Patient admission and routing in home healthcare services considering in-person and remote visits (case study: Maxa Cancer Control Center)

Document Type : Article

Authors

1 Department of Industrial and Systems Engineering, Isfahan University of Technology

2 Department of Industrial and Systems Engineering, Isfahan University of Technology,

3 ِDepartment of Industrial and Systems Engineering, Isfahan University of Technology

10.24200/j65.2023.61158.2323

Abstract

The aging of the societies, social changes, medical advances, and high in-person treatment costs have increased the demand for home healthcare services. Additionally, the development of communication technology has led to the advent of the remote health systems which have benefits for caregivers and patients. In this study, we propose an integrated approach to decide on patient admission, the service types (in person or remote), patient assignment to treatment staff, and routing and scheduling of caregivers. It is assumed that, if a patient is admitted, all their requested visits must be provided. During planning horizon, patients can receive multiple visits of various types of services. However, during a single day, each patient can be visited at most once during their time window. Each treatment staff starts (ends) the routes from (to) the healthcare center, and the telehealth service is carried out from the center. Each caregiver has specific work schedules and skills. The objective is to maximize the patients' preferences and efficiency of treatment staffs as well as minimizing the patients' dissatisfaction in terms of visit day and treatment staff changes. A three-phased algorithm is developed: First, a relaxed model decides on the patient admission, the service types, and assigning patients to treatment staffs. Second, an ant colony system (ACS) determines the routing and scheduling of the staffs based on the output of the first phase.
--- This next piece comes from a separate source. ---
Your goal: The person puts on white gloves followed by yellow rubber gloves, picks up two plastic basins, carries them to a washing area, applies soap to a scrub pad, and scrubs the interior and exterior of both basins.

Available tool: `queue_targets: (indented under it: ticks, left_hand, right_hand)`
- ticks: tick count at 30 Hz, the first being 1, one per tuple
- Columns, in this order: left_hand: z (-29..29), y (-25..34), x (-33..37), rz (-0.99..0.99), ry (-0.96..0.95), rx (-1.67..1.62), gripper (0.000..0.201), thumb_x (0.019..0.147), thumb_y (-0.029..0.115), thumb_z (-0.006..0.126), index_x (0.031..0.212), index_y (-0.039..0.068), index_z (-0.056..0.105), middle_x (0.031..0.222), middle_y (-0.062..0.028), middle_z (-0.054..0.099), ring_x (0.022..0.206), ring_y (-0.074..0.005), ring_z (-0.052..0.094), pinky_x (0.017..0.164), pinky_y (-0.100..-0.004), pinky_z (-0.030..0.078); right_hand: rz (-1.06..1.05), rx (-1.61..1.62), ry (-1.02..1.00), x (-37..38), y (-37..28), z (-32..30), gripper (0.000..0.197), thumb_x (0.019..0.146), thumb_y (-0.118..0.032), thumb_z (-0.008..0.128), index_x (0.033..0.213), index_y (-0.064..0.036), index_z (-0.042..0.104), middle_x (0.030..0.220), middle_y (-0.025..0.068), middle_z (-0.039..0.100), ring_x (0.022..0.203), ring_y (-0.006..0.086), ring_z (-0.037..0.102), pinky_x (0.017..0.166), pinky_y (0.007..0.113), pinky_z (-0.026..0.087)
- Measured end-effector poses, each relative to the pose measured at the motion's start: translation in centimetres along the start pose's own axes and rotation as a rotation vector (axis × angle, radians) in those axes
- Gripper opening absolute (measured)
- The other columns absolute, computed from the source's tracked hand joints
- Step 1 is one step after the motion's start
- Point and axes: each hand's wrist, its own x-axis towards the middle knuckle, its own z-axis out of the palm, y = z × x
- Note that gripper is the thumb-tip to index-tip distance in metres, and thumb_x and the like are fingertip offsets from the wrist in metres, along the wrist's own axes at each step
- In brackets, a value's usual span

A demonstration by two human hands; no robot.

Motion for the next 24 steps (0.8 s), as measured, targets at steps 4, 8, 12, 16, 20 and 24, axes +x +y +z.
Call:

Finally, a local search is used to improve the best-known plan. To evaluate the proposed method, we use the obtained upper bound of the first phase. The computational time is considered to be at most 10 minutes. Numerical results on benchmark data show that, for all instances, the average gap between the best-found solutions and their corresponding upper bounds is less than 10%. Finally, a case study on the Maxa healthcare center is presented. According to the results, the proposed plans can improve their patient satisfaction and efficiency of treatment staffs about 31%.